Work to complete:
Both the line containing "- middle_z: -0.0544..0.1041" and the line containing "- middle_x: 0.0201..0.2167" belong to the span. Output exactly that span from the listing below, and nothing outside it.
(Beginning of Listed records)
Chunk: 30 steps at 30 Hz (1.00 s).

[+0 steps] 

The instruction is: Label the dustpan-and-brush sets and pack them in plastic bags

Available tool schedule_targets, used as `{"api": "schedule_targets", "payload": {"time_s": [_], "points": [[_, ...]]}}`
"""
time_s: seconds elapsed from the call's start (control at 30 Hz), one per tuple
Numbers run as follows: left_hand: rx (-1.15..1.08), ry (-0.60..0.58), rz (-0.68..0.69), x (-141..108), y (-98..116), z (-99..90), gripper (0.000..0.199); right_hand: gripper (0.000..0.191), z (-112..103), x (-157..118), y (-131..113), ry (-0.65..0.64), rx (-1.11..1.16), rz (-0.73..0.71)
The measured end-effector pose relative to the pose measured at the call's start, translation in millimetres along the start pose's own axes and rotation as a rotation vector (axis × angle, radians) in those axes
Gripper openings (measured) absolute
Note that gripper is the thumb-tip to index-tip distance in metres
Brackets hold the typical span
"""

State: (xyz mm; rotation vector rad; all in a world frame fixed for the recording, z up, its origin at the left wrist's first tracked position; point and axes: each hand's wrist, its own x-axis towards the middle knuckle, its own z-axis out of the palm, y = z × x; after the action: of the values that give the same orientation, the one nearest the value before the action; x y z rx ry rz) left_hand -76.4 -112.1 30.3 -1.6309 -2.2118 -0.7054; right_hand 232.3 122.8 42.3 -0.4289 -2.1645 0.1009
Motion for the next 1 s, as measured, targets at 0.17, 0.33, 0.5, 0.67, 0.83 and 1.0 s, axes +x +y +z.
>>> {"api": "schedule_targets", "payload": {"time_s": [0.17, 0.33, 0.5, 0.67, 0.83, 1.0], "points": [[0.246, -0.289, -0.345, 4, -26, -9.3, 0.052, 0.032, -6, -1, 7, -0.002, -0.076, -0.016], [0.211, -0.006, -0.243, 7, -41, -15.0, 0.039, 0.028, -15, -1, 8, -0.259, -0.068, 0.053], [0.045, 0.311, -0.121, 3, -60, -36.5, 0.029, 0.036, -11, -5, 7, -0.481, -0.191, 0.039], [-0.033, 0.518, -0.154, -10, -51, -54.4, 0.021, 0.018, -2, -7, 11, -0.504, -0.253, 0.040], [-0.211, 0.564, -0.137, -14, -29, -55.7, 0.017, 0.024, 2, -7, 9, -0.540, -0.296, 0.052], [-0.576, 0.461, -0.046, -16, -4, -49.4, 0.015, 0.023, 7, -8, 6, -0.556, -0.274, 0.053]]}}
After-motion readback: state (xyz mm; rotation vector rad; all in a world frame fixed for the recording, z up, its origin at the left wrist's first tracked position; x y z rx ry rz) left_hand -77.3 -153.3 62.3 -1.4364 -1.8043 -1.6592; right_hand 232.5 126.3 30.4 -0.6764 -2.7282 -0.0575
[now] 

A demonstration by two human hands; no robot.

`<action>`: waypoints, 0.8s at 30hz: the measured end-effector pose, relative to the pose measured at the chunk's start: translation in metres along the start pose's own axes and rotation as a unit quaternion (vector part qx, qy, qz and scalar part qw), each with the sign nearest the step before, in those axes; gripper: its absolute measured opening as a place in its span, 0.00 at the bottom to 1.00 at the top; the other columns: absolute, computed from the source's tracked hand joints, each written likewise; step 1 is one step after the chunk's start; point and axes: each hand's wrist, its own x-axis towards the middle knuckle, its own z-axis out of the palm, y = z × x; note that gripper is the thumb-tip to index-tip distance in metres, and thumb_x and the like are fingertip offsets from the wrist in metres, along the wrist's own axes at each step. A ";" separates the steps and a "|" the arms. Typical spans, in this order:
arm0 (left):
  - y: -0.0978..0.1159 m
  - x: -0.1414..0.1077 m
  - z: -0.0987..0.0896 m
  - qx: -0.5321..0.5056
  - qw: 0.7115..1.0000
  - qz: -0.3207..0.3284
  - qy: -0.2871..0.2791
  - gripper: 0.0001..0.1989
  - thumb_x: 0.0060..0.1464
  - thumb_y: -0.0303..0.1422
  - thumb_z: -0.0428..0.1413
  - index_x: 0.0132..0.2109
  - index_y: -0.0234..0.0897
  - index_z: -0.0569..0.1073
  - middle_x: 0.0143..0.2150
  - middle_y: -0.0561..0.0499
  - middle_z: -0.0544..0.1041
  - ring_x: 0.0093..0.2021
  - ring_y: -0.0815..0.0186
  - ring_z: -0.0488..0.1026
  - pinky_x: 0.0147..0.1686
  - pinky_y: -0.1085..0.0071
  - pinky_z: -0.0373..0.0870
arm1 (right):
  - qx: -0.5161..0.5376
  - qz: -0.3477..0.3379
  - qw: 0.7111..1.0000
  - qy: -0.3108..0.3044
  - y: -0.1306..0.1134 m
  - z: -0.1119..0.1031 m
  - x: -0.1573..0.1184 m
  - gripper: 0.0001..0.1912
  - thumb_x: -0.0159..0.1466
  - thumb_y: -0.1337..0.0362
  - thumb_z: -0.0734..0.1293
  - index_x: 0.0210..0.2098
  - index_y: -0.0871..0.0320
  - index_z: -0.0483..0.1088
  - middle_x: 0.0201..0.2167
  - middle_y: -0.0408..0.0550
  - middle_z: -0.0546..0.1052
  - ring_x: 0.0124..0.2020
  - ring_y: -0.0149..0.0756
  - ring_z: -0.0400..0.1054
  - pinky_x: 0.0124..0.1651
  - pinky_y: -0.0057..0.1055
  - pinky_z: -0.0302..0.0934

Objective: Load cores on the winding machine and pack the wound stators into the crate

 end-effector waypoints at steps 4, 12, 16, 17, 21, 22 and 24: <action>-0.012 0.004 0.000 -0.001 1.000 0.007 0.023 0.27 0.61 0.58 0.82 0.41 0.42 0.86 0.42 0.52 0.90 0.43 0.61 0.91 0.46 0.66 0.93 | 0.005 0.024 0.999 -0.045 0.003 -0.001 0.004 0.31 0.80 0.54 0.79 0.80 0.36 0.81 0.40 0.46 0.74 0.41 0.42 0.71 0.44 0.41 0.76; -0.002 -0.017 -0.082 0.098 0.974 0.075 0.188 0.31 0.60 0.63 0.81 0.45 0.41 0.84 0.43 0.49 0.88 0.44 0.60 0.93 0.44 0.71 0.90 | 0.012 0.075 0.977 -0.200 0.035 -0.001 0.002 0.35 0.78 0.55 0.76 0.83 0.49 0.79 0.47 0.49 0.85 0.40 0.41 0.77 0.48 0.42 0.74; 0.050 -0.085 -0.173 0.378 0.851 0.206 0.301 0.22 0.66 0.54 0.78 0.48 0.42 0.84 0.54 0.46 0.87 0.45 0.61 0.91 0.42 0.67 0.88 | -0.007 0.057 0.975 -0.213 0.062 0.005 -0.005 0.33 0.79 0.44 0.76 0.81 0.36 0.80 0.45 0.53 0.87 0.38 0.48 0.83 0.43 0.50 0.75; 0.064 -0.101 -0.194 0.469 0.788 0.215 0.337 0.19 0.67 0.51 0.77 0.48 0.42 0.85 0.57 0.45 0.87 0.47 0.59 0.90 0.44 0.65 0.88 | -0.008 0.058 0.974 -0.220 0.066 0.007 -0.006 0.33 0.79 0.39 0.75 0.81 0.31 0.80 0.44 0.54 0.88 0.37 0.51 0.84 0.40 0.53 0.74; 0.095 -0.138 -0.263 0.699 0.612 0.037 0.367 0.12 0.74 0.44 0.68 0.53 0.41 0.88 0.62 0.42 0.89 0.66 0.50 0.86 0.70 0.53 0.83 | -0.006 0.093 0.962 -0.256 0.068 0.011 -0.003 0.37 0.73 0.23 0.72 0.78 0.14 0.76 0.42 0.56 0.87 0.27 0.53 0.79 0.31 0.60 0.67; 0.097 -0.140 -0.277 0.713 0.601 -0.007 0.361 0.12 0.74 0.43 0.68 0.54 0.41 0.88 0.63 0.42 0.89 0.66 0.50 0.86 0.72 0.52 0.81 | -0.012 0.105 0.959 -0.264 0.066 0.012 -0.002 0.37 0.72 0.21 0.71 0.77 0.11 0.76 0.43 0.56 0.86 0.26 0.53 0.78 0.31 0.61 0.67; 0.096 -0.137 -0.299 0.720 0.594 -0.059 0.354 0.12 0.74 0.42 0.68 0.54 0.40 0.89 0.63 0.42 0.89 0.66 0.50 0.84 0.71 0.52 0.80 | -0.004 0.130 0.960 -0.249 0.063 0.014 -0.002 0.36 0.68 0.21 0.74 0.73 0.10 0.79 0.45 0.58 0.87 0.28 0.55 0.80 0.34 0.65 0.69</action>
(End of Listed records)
Answer space:
  - middle_z: -0.0544..0.1041
  - ring_x: 0.0093..0.2021
  - ring_y: -0.0815..0.0186
  - ring_z: -0.0488..0.1026
  - pinky_x: 0.0147..0.1686
  - pinky_y: -0.1085..0.0071
  - pinky_z: -0.0373..0.0870
arm1 (right):
  - qx: -0.5161..0.5376
  - qz: -0.3477..0.3379
  - qw: 0.7111..1.0000
  - qy: -0.3108..0.3044
  - y: -0.1306..0.1134 m
  - z: -0.1119..0.1031 m
  - x: -0.1573..0.1184 m
  - gripper: 0.0001..0.1912
  - thumb_x: -0.0159..0.1466
  - thumb_y: -0.1337..0.0362
  - thumb_z: -0.0734..0.1293
  - index_x: 0.0210..0.2098
  - index_y: -0.0871..0.0320
  - index_z: -0.0483..0.1088
  - middle_x: 0.0201..0.2167

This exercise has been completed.